If you can, use a "bellows" lens such as the Minolta Rokkor Bellows 100/f/4. It is a lens without focusing helicoid, especially optimized for bellows use and for this kind of work. Just like any other macro lens, it is optimized for short distance work. Unlike normal macro lenses though, those bellows lenses are optimized for planarity of field and border sharpness (or, if you prefer, sharpness uniformity between centre and corners) which makes them particularly suitable for reproduction works - documents, stamps - which is their reason to exist.
It might be that an enlarger lens is also quite apt to this kind of task.

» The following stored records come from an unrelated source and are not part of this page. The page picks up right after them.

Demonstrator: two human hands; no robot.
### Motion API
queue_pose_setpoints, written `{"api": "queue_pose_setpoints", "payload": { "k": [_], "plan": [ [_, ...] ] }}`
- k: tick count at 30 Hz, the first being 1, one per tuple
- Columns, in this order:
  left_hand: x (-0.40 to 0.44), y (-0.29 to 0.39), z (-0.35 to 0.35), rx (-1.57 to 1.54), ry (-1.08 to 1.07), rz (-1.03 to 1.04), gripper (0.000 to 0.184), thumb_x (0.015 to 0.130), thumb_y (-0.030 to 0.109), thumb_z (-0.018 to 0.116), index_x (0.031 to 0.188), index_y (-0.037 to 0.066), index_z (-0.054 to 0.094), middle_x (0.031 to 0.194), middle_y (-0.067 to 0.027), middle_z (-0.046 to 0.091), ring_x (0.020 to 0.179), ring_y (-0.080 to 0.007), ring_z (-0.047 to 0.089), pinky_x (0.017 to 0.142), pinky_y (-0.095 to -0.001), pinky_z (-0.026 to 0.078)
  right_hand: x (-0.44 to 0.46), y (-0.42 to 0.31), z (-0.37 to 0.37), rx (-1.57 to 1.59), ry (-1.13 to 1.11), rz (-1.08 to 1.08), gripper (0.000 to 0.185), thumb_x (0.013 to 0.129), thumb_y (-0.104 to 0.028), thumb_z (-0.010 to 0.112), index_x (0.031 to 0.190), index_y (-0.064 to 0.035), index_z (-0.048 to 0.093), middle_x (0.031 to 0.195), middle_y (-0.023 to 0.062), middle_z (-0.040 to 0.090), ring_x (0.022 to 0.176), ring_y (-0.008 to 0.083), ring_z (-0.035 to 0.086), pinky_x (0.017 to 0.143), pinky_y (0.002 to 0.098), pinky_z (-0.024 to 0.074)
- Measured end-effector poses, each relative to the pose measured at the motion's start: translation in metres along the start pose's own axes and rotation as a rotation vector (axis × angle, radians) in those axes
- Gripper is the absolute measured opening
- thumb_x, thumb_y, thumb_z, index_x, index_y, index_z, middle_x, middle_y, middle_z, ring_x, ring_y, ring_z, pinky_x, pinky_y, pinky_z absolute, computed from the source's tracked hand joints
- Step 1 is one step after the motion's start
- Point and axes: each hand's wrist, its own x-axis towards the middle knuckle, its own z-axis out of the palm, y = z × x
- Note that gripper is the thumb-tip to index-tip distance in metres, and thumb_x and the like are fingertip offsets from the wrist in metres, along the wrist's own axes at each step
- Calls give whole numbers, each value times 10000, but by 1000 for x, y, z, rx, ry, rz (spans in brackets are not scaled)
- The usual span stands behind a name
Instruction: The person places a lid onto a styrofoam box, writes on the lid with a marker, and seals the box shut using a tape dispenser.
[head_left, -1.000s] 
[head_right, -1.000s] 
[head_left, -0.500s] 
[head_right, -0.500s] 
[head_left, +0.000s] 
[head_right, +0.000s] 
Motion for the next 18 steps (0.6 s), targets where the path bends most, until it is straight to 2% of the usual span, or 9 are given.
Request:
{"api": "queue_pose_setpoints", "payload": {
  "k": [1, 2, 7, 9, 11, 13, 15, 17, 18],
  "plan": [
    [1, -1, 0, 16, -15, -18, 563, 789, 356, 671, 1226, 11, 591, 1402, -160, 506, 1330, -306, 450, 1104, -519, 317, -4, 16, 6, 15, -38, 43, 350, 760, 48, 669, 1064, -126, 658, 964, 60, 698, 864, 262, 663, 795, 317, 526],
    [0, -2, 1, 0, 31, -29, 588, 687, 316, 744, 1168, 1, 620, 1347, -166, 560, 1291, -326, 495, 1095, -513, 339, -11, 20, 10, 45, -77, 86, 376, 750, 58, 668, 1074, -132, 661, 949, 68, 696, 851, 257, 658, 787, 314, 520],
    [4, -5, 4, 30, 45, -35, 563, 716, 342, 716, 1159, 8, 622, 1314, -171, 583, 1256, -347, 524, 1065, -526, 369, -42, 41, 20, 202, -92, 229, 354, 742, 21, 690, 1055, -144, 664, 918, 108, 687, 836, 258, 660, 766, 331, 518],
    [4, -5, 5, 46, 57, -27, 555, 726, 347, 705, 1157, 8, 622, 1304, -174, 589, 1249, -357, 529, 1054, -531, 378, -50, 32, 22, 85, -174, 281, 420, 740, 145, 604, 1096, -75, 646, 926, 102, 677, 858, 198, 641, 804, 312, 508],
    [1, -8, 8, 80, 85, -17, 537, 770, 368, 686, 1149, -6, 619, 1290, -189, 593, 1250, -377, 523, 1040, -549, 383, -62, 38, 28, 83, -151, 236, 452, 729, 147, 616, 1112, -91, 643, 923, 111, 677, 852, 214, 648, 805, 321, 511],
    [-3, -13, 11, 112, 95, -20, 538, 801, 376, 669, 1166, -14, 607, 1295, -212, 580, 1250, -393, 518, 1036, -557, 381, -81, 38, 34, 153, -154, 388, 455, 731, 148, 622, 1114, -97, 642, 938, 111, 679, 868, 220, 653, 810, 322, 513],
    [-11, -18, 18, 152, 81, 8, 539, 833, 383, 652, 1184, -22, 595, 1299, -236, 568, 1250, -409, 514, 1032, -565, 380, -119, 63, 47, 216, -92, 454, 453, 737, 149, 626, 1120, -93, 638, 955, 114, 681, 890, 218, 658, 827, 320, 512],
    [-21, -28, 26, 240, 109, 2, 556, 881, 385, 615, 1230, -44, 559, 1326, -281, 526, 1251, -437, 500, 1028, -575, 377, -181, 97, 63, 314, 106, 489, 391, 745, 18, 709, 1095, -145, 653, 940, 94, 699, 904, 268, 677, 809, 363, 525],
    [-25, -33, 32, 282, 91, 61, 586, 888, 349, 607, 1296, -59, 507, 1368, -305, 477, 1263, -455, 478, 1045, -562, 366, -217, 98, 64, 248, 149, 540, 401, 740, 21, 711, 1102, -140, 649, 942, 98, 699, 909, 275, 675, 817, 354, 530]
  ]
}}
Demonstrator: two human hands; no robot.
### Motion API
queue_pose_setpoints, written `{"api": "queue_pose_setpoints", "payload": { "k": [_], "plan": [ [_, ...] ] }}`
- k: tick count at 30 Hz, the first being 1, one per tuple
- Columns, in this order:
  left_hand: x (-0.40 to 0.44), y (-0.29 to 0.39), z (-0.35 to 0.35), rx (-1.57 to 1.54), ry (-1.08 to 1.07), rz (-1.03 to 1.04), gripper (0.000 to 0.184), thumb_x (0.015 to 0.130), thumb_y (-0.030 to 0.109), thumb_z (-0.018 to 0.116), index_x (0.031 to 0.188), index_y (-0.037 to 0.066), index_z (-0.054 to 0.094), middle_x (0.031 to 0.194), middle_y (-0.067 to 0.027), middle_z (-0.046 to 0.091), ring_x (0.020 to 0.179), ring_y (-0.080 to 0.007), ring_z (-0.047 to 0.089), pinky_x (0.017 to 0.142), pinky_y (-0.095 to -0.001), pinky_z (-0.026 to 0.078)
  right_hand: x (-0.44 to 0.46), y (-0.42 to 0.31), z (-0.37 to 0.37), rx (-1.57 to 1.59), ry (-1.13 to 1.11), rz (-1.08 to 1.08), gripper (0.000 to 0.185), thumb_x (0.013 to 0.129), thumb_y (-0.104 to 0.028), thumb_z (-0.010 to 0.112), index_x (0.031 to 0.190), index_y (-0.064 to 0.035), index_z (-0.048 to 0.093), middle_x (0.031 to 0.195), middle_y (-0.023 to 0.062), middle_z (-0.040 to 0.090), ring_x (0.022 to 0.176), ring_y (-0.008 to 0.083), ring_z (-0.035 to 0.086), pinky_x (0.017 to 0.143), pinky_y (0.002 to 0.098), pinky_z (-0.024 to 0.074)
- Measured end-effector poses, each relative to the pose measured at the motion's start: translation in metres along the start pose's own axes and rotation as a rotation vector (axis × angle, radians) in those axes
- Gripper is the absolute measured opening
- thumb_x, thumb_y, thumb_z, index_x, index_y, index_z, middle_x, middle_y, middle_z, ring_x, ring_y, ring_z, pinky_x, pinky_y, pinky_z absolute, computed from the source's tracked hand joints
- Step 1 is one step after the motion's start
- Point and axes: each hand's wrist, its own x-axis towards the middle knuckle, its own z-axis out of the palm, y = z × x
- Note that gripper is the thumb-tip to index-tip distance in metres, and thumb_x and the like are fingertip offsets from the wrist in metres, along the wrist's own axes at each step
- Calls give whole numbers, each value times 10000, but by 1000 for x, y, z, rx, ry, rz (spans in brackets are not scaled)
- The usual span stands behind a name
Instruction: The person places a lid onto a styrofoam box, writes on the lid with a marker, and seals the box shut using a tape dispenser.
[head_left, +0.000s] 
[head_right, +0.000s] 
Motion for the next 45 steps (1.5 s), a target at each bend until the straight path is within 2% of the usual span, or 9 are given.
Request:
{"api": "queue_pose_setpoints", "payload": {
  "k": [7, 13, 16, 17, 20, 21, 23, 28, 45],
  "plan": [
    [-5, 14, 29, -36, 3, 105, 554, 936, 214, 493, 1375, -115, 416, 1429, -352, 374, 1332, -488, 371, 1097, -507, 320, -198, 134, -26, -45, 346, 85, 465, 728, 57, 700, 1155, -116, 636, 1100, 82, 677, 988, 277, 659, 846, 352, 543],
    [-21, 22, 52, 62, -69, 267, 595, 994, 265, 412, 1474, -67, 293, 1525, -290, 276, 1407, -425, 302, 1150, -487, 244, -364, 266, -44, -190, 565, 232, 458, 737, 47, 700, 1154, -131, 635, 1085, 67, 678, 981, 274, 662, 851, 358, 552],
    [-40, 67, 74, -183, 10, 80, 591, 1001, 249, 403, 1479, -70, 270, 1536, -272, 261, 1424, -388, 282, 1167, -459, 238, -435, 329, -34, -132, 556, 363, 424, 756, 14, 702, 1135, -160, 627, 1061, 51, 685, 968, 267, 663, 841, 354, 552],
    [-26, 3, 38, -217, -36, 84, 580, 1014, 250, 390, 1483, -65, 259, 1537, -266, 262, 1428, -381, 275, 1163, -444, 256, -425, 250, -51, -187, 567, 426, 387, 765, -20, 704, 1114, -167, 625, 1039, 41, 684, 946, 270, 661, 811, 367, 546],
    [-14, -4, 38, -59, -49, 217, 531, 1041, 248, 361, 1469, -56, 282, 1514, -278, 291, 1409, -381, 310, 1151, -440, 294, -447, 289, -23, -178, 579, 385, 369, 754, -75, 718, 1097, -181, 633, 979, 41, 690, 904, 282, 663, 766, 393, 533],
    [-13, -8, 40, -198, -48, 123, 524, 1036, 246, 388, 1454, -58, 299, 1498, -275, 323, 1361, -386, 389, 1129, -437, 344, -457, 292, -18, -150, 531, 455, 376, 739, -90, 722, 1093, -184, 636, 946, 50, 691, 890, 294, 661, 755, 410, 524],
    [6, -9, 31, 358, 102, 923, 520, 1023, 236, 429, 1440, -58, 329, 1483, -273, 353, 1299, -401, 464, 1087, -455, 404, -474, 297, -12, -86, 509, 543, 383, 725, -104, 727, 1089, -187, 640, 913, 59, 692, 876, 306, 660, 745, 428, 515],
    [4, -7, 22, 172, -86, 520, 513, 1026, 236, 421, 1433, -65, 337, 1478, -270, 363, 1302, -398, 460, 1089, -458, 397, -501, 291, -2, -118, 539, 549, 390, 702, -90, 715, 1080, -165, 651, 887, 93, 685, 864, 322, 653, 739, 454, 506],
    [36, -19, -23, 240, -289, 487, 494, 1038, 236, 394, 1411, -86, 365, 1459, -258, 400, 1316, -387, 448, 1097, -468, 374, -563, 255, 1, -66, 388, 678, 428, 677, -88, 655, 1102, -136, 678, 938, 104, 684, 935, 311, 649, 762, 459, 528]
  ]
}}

If you use a Sony camera I think you can easily find adapters between Minolta AF and Minolta SR. Maybe the Rokkor bellows lens was also produced in Minolta AF mount. As you are making reproduction work I don't think you care about diaphragm automatism, especially if the camera you are using has magnified live-view function for focusing, so you can use any make through any adapter. You don't care about infinity focusing so any "reproduction" lens will be perfect. Again, I suggest looking into the enlarger lens field and their adaptability to this kind of work, for which I suspect they should be quite capable.
If your numeric camera has magnified live view I would use it for focusing, so that you can focus at the exact work aperture (if you focus at full aperture and then close the diaphragm a small focus shift can be produced, depending on the lens you use).
Best wishes for the work
Maybe it's too obvious to tell, but I'd think a B&W film with a polyester base should be the right choice for an archival use.
I have heard the same thing about enlarging lenses making great macro lenses and that could be an option, given my current availability of gear. But how are they for copying a 1.5m painting, for instance? And what f.l.; 50mm, 75, 135?
Your idea of using b&w film at first seemed impractical, but taking two pictures, one digital & one b&w film, would be an excellent archival asset.
1)Remember that flat disc that came with your light meter. you get to use it to check evenness of illumination from corner to corner.
2)Won't the museum want color for their archives?
It was standard practice to shoot on 10x8 trannie using a macbeth colour guide in the first frame.
As a rule the lights were polarised, you can get hold of the gel here
then cross polarise with a liner polariser on the lens, you can use a circular it makes little difference, use a spirit level and put the lens in the center of the picture using a slightly longer then standard lens, 100mm for Haselblad and a 240 for 5x4 would be a good starting point. To be honest a P65 on a sinar back is the most cost effective way to approach this but the issue of archiving will be a something to resolve. Shooting on black and white might not be the best approach
i have had to do this with blueprints and other things ...
a flat field ( enlarging ) lens works well for flat-art
fan your lights 45º and check for even-ness ...
a friend of mine does this sort of work for a living ..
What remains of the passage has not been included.